Ribeye Steak
Has a reputation for being the most well marbled cut and delivers intense beef flavour and tenderness. Fast cooking and convenient. Simply season and cook by grilling, broiling or pan-frying. The king of beef cuts.
Striploin Steak
Great marbling, delivering exceptional flavour and tenderness. Fast cooking. Simply season with salt and grill, broil or pan-fry.
Tenderloin Steak
Considered to be the most tender cut of beef available and the most expensive. Very soft muscle fibres and typically a bit less muscle fat than other popular steaks.
Top Sirloin Steak
This leaner steak is a great bang for your buck steak. A bit leaner but still great for searing and grilling. It contains a deeper flavour profile than the ribeye and striploin.
Flat Iron Steak
A popular foodie cut. Quite often the most tender cut after the tenderloin and full of marbling. Best cooked on the grill. Slice into strips with the grain and enjoy!
Flank Steak
Excellent deep beefy flavour in this cut with wonderful muscle fibres. Works will grilled, pan-fried or marinated. Simply season, cook to medium-rare and slice it into strips.
Bavette Steak
Very similar to a skirt steak. Very good steak to marinate or also grill if well marbled. Deep earthy flavours. Coarse muscle fibres so sometimes enjoyed better cut against the grain.
Skirt Steak
One of our favourite cuts at Penokean. Great versatile steak for breakfast, lunch or dinner.
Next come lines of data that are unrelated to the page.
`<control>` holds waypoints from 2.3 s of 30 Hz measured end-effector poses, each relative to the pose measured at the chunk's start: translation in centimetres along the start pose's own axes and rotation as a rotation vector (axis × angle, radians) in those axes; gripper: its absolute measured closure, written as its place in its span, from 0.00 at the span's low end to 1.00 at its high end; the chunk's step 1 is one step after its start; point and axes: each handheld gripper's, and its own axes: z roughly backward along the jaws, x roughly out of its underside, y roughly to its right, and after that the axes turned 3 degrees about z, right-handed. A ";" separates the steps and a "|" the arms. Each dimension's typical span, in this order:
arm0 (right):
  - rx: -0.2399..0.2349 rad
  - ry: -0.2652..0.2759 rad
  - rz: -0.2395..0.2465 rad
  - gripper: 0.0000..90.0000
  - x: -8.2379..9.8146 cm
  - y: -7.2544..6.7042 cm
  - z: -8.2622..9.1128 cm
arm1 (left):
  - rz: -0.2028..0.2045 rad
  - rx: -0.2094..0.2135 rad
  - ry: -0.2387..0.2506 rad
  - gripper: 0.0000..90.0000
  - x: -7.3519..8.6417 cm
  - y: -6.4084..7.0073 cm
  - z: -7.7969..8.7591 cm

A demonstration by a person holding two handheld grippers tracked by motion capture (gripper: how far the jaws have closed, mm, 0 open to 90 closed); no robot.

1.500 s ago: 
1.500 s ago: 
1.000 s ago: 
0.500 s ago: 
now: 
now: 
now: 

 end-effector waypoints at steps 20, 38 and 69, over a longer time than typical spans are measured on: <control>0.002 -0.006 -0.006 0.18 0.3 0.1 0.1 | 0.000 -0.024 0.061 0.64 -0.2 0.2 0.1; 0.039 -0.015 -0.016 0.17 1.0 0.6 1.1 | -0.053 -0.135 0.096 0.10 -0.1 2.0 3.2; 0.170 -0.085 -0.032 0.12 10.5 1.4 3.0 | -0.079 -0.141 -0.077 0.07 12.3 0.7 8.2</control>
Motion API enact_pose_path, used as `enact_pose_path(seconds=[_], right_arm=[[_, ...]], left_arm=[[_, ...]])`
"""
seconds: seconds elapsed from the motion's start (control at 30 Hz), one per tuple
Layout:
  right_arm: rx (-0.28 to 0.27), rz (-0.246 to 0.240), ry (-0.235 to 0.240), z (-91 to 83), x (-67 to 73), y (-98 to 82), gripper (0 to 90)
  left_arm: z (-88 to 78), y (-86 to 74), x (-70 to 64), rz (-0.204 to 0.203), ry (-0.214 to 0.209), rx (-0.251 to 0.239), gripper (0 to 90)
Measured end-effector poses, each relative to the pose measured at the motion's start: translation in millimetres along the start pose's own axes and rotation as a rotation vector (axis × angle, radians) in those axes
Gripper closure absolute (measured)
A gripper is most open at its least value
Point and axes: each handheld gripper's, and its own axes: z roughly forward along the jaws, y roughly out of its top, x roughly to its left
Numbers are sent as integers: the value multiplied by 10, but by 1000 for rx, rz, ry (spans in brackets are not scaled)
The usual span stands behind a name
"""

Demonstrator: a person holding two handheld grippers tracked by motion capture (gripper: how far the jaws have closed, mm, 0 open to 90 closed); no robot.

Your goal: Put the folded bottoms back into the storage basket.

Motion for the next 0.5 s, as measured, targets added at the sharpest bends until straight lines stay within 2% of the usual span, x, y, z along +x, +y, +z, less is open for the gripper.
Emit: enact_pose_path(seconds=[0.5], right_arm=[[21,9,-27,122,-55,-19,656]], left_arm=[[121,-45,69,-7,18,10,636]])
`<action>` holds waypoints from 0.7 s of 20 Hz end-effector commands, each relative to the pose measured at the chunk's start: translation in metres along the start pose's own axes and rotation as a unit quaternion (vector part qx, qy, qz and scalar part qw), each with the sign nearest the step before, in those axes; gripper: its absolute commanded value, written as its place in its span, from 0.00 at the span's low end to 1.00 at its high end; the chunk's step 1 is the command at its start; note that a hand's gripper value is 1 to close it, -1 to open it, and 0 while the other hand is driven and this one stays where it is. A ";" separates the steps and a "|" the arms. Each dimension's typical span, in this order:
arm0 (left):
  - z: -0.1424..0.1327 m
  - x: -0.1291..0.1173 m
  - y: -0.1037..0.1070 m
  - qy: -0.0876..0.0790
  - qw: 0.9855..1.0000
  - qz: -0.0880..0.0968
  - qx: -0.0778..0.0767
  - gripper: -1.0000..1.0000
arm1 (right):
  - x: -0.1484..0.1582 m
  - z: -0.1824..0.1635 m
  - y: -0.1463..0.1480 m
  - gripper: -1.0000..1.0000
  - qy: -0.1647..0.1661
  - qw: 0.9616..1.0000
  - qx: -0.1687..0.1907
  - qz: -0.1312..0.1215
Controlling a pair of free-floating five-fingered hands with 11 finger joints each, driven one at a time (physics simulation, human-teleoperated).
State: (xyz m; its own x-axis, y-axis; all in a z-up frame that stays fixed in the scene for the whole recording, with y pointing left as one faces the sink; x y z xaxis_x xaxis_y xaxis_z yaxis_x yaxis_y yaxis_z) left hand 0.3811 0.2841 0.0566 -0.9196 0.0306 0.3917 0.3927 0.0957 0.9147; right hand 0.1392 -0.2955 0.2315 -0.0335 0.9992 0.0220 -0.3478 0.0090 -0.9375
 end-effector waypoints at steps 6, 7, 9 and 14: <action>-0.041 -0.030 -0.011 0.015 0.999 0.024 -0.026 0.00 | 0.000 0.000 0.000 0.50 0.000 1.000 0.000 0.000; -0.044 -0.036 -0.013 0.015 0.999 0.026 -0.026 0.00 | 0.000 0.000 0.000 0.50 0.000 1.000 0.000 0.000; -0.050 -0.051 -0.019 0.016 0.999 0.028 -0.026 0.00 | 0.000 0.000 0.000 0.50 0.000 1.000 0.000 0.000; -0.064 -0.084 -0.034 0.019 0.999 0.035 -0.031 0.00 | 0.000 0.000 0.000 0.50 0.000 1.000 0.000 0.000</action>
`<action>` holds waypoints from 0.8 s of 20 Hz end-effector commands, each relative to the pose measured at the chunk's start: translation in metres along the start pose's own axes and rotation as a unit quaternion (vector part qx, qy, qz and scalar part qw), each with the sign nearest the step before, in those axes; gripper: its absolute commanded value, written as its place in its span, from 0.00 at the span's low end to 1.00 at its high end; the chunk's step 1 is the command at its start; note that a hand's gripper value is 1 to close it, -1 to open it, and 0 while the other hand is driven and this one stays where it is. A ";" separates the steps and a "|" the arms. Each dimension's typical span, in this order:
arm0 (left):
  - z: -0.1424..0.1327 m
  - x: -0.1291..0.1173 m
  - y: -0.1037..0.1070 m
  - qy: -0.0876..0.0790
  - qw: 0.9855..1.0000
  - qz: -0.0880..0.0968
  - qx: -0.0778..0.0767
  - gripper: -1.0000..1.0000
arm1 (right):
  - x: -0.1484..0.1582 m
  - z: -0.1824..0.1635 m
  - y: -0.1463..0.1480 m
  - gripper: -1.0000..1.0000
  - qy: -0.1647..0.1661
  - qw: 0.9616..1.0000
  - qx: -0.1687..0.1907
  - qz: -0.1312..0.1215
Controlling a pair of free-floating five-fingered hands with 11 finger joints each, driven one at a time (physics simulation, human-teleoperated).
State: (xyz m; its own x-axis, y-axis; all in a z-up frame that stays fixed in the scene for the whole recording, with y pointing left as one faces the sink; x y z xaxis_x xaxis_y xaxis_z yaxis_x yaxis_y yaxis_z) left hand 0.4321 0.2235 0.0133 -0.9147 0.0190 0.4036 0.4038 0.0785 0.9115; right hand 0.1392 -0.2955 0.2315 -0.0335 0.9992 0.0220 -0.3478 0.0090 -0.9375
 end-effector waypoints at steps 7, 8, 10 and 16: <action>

Rich in marbling and because its thin, it is very quick to grill on the BBQ.
Tri-tip Steak
A very underrated steak but not as popular because of its triangular shape and changing muscle grain direction. Tender and well marbled, this steak does well both grilled or cooked as a roast.
Short Ribs
Deep, rich beef flavour is the hallmark of short ribs. They contain a lot of marbling and are best braised or smoked for fall off the bone tenderness.
Osso Bucco
Popular braising cut. The shank is loaded with flavour because of all the work it puts in but braise or cook it very slowly for best results.
Prime Rib Roast
The king of roasts for a lot of people. This is the same muscle as the ribeye steak but in roast form. Excellent in tenderness, flavour and juiciness.
Blade/Pot Roast
We many times will opt for a blade roast over a prime rib roast due to its muscle fibres and the increased amount of fat that breaks down and turns this roast into something melt in your mouth good but at a lower price point than a prime rib.
Round Roast
Can also be known as an inside round or outside round roast. These roasts are typically much leaner (and therefore also dryer) and better suited to braising in stock or marinades. Slice thin for best results.
Eye of Round Roast
One of the leanest cuts of beef with the mildest flavour. To maximize the tenderness factor, cook to medium and let it rest for 15min prior to consumption. Carve across the grain in thin slices.